Federal funding for health clinics that primarily serve the poor lapsed 129 days ago.
For this Congress, it’s par for the course: the Children’s Health Insurance Program (CHIP) faced a fiscal crisis for 114 days before lawmakers acted. And like CHIP, community health centers enjoy bipartisan support. Even so, continued inaction could amount to a 20 percent total cutback. So on Tuesday, advocates, dressed in red for red alert, traveled to Capitol Hill, demanding lawmakers reauthorize the fund.
“Fix the cliff” chanted advocates during the conference. They were joined by lawmakers, largely from Montana. (Over 94 percent of Montana centers serve people who live below or near the poverty level.) The movement wasn’t limited to Washington, D.C.
— Laurel HK, DNP, FNP (@la_kops) February 6, 2018
The community health center fund supports more than 10,000 clinics, which serve one in 13 people nationwide. And the hope is the money isn’t held hostage again. Inaction so far has resulted in 20 percent of health centers reporting hiring freezes and 4 percent announcing layoffs.
Advocates thought Congress would renew centers’ funding in January, when lawmakers reauthorized CHIP funding for six years. One in 10 kids on CHIP insurance receive care at these clinics. What good is an insurance card without doctors to see, clinic directors asked ThinkProgress last month. But much to their chagrin, lawmakers didn’t renew the funding.
House lawmakers are including a two-year extension of the centers’ funding in this week’s legislation to keep the federal government open, which they are set to vote on Tuesday night. The decision was meant to sweeten a stopgap bill that increases long-term funding for the Pentagon but not other critical non-defense programs.

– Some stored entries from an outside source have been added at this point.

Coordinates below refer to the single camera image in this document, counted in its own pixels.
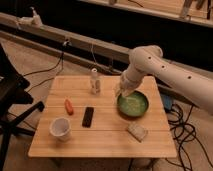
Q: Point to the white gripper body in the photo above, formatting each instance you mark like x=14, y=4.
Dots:
x=130, y=80

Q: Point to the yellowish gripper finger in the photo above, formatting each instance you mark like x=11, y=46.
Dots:
x=125, y=94
x=117, y=90

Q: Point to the white ceramic cup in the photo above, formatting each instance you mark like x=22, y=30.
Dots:
x=60, y=128

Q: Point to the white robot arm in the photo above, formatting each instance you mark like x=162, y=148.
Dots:
x=145, y=60

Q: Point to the green ceramic bowl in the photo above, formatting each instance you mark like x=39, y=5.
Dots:
x=134, y=105

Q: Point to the small white bottle figure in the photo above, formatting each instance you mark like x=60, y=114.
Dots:
x=95, y=81

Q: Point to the black rectangular remote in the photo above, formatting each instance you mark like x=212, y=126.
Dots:
x=88, y=115

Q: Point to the white textured sponge block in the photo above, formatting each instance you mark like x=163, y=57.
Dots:
x=137, y=131

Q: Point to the blue box on floor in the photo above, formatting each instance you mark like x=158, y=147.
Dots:
x=167, y=101

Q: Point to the wooden table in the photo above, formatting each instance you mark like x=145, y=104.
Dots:
x=107, y=135

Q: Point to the orange carrot toy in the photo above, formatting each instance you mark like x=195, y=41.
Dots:
x=68, y=107

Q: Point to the black office chair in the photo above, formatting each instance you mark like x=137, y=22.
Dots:
x=12, y=91

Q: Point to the long wooden rail beam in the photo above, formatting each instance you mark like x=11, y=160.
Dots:
x=77, y=41

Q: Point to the white clamp on rail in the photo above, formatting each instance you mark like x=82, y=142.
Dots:
x=35, y=19

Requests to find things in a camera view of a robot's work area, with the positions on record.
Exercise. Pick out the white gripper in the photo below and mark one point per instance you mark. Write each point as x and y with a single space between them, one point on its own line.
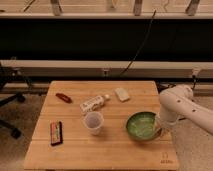
162 127

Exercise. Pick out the green ceramic bowl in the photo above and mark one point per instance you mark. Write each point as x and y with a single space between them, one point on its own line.
143 126

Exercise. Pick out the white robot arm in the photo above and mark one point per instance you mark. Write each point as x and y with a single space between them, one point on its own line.
177 101

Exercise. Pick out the white rectangular sponge block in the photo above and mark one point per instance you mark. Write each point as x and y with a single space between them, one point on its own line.
122 94

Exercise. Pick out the clear plastic cup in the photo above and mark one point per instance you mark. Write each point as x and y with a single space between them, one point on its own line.
93 121

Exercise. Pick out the white plastic bottle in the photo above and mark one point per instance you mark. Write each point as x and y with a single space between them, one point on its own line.
94 103

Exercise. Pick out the wooden table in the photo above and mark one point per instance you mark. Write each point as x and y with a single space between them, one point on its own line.
112 149

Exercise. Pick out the dark red small tool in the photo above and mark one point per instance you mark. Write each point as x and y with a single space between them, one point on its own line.
63 97

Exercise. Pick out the black red rectangular box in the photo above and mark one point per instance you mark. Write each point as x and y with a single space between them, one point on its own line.
56 133

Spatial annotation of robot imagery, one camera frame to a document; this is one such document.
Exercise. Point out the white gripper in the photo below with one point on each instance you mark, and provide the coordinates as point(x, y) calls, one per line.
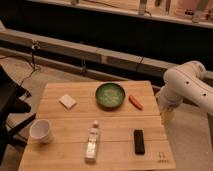
point(167, 115)

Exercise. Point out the green ceramic bowl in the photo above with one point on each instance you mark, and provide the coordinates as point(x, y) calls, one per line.
point(110, 95)

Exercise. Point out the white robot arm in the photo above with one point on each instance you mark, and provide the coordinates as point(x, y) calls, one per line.
point(184, 81)

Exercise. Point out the orange carrot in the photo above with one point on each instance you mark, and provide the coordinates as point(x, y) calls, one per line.
point(134, 102)

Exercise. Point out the black remote control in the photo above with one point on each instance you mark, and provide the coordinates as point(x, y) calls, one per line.
point(139, 142)

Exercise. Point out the wooden table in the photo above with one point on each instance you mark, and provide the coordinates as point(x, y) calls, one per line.
point(116, 149)

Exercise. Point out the clear plastic bottle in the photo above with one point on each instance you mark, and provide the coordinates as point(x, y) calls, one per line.
point(92, 143)

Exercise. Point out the white sponge block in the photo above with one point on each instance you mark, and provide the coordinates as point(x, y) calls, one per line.
point(67, 101)

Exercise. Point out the white paper cup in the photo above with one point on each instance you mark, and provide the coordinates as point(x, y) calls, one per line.
point(41, 131)

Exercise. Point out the black chair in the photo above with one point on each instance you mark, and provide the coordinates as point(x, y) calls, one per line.
point(10, 102)

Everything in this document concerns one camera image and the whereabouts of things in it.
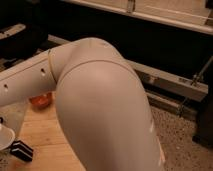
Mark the white ceramic cup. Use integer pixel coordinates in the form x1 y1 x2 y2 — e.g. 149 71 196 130
0 124 15 151

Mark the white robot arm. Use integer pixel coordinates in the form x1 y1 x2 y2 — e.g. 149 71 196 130
0 37 165 171

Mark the black white eraser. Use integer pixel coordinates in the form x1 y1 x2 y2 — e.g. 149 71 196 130
10 140 34 162

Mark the red bowl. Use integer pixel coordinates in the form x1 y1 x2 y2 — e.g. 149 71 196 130
29 92 52 109

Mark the wooden board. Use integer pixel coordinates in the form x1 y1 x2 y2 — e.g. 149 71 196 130
7 99 88 171

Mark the black office chair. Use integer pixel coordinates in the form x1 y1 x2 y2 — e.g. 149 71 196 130
0 0 48 59

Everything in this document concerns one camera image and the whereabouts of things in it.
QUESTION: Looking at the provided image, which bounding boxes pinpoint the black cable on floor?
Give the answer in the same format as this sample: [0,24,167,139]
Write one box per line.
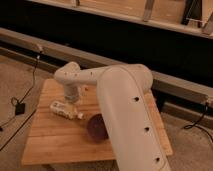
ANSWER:
[0,44,45,152]

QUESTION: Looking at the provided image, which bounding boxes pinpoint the wooden table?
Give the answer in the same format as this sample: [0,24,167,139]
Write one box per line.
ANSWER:
[20,78,174,167]

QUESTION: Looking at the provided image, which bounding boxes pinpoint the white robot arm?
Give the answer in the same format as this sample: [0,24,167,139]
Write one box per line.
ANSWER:
[54,62,171,171]

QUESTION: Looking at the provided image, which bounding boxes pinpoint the dark brown bowl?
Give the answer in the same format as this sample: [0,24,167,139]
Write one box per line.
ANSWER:
[87,114,109,142]

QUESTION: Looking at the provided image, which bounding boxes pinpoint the black power adapter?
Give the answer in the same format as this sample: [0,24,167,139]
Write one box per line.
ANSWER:
[15,103,25,115]

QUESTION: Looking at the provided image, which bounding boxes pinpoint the white plastic bottle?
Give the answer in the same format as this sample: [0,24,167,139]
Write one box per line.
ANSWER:
[50,101,84,120]

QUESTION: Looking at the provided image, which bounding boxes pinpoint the black cable at right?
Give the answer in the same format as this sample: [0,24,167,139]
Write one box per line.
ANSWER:
[182,102,213,141]

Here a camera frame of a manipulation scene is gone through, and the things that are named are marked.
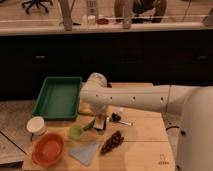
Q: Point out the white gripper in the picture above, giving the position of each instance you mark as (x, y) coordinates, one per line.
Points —
(100, 122)

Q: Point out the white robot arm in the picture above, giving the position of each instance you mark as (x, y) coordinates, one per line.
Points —
(193, 103)

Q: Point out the green measuring cup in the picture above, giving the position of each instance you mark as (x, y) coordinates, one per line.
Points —
(76, 131)

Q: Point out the metal spoon dark head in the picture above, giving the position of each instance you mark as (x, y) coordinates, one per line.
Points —
(117, 118)

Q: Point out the yellow banana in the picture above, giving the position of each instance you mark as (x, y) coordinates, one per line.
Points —
(85, 109)

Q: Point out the dark grape bunch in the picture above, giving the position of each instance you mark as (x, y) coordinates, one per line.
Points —
(114, 141)

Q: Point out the blue cloth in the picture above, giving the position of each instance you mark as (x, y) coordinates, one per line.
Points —
(84, 153)

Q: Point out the green plastic tray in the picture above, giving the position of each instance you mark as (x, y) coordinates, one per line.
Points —
(58, 98)

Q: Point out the orange bowl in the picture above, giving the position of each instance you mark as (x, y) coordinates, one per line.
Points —
(48, 149)

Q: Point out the white round container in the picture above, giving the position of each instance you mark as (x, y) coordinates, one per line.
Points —
(36, 125)

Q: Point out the red object on counter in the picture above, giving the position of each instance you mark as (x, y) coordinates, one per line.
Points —
(102, 21)

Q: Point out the office chair base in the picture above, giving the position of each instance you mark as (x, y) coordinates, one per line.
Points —
(38, 3)

Some lawmakers, including Sen. Jon Tester (D-MT), were hoping to extend funding for five years, in order to delay another potential funding cliff for more than one or two years. While these lawmakers appreciated House leadership for including community health centers in the short term spending bill, “the truth is we need long term funding,” Tester said during the press conference. The issue with centers is the pay-fors — shorthand for how Congress would pay for the clinics. This argument falls apart as Congress voted to pass a tax bill last year that added $1 trillion to the deficit.
Even though centers made it to this week’s short-term spending measure, it’s entirely possible for them to get caught up in political dysfunction again. While the continuing resolution may have enough votes to pass in the House, it may not in the Senate.
House R’s exiting conference confident they will pass short-term CR with full-year defense
But Senate will reject and end game unclear
— Erica Werner (@ericawerner) February 6, 2018
Community health centers are caught up in politics, as was the case with CHIP last month. Lawmakers used kids’ health insurance as a bargaining chip then. Democrats temporarily withheld their “yes” vote for a temporary spending bill that included CHIP funding because it didn’t also include critical immigration legislation. But unlike before, Democrats don’t appear dead set on shutting down the government for a Deferred Action for Childhood Arrivals fix this time around.
AltaMed’s Dr. Marie Torres traveled from California to Washington, D.C. to advocate on behalf of community health centers on Tuesday. She told ThinkProgress centers are ultimately hoping for a fix for centers and DACA beneficiaries, as these immigrants are also patients. AltaMed, which started as a free clinic in East Los Angeles in 1969, serves about 300,000 people in the Los Angeles area. Roughly 13 percent of all DREAMers live in Los Angeles, as do many DACA-eligible people.
“We don’t see this as a competing issue,” said Dr. Torres. “These are the people we are seeing in our communities.”
Uncertainty around immigration status and, thus, the toxic fear of deportation has devastating effects on the health for immigrants more broadly. Lack of legislative action on everything from DACA to medical education grants, which give graduates the opportunity to work in community health centers, jeopardize the work centers do. It all intersects, and right now lawmakers are failing centers on all counts.